Leonore Tjia is a feminist sexuality educator who helps people create more presence, play, pleasure and power in the bedroom and beyond. She talks with Eric about learning to feel, handling shame, the power that empathy and intimacy can offer us in and out of the bedroom, and our need, as a society, to move towards a cultural celebration of pleasure, among other things.

#3: On Our Need for a Cultural Rite of Passage, with Starhawk

Starhawk is an activist, teacher, and author, and is best known for her books Dreaming the Dark and The Fifth Sacred Thing. She talks with Eric about initiation and rites of passage, the need to see the world as a web of relationships in order to heal it, the need to open our minds to multiple ways of knowing, and why animism, as a worldview, was so threatening to some European lineages, among other things.

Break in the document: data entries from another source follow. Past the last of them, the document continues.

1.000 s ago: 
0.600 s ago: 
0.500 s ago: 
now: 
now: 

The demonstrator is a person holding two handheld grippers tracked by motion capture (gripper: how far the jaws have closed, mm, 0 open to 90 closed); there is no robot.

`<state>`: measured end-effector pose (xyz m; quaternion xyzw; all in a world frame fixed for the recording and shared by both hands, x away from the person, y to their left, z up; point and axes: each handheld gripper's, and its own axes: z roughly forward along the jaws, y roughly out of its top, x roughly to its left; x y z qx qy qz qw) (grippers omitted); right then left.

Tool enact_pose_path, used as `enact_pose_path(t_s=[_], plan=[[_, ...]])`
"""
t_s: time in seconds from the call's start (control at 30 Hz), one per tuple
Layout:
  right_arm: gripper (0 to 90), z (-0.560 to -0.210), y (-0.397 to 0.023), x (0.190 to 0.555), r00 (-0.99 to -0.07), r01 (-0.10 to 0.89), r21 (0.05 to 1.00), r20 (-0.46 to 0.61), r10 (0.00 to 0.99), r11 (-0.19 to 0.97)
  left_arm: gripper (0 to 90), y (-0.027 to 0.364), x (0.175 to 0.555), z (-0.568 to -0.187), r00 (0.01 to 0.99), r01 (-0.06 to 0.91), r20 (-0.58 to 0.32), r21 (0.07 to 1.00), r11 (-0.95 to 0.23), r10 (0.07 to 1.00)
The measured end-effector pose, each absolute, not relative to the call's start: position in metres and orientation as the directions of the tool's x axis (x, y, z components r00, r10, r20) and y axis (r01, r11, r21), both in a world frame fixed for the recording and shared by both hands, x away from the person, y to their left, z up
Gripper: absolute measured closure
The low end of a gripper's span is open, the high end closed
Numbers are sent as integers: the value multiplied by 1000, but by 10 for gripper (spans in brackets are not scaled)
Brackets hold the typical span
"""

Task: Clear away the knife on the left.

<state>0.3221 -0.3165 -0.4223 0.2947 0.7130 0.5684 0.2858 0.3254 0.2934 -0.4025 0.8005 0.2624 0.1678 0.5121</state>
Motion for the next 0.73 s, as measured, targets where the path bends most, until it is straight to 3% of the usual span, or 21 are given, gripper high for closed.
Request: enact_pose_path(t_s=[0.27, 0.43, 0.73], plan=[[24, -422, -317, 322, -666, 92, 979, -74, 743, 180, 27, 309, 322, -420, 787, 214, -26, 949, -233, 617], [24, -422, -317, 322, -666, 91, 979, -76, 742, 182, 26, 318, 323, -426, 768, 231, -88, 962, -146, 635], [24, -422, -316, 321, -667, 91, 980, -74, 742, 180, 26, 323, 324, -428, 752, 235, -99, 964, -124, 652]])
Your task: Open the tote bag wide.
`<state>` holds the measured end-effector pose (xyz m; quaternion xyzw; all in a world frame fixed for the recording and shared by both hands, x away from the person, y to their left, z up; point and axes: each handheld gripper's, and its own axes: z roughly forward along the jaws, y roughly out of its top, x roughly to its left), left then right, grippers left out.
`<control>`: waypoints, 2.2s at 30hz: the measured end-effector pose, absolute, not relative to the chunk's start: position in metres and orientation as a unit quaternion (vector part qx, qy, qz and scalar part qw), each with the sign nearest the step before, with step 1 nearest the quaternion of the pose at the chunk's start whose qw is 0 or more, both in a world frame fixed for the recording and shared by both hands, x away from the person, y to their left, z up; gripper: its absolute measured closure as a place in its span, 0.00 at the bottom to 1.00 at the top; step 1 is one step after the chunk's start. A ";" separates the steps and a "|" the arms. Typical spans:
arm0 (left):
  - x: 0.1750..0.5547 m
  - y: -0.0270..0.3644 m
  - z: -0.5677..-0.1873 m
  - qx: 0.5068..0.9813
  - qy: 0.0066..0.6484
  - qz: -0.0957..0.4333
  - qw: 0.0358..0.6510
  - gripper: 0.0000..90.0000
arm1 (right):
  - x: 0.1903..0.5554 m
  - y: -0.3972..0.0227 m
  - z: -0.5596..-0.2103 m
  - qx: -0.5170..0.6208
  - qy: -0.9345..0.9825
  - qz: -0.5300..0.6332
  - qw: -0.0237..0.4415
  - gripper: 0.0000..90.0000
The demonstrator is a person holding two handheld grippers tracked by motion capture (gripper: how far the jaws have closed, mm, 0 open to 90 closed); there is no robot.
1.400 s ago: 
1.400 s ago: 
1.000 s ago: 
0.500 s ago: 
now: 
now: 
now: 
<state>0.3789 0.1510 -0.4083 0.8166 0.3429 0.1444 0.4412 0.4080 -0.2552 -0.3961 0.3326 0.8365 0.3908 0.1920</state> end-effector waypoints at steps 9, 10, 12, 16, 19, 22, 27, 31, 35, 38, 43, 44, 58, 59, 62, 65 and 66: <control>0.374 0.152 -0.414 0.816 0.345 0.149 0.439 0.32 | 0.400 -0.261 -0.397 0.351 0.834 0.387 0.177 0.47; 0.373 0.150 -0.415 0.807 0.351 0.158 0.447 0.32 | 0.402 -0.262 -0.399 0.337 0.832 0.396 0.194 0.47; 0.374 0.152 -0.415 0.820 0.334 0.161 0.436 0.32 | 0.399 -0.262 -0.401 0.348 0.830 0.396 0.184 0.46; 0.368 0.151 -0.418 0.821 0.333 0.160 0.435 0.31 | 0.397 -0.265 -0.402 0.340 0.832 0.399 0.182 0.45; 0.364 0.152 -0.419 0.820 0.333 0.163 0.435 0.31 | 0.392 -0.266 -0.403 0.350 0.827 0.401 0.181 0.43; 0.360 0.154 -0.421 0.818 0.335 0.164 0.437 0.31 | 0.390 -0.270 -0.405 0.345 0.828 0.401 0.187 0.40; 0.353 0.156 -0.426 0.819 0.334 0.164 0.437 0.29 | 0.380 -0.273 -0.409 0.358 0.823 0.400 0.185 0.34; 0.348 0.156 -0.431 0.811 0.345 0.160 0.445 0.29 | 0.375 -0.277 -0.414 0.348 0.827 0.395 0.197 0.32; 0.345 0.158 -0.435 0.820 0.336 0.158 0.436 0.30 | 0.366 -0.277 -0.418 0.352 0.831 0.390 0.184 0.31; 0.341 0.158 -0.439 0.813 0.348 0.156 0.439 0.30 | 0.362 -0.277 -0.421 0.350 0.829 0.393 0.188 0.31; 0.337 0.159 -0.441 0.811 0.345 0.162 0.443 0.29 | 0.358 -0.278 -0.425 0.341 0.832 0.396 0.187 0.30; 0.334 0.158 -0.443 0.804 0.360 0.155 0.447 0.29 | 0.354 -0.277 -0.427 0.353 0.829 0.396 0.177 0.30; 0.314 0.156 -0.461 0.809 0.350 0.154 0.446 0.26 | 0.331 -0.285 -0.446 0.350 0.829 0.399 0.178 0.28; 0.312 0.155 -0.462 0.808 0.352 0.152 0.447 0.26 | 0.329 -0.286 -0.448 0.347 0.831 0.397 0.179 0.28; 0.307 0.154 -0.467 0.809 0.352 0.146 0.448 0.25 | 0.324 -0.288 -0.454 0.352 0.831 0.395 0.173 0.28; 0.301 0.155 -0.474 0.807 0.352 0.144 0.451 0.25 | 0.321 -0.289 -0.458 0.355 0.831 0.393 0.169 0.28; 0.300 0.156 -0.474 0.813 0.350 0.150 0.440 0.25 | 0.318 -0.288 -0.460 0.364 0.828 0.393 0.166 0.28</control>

#2: Making Peace With Our Heritage, with Lyla June

Lyla June is a Diné singer, writer, and activist who co-founded The Taos Peace and Reconciliation Council. She talks with Eric about the traumatic roots of the settler colonial paradigm, how our guiding stories and sense of self are necessarily rooted in homeland, how delicate and brittle American society has become without a place-based identity, among other things.

#1:  On Culture, Ancestry, and Elderhood, with Stephen Jenkinson

Stephen Jenkinson is an author, teacher, storyteller, spiritual activist, farmer, and founder of the Orphan Wisdom School. He and Eric talk about culture and ancestry, the differences between entitlement and privilege, the risks of learning, the value of ambivalence, and elderhood, among other things.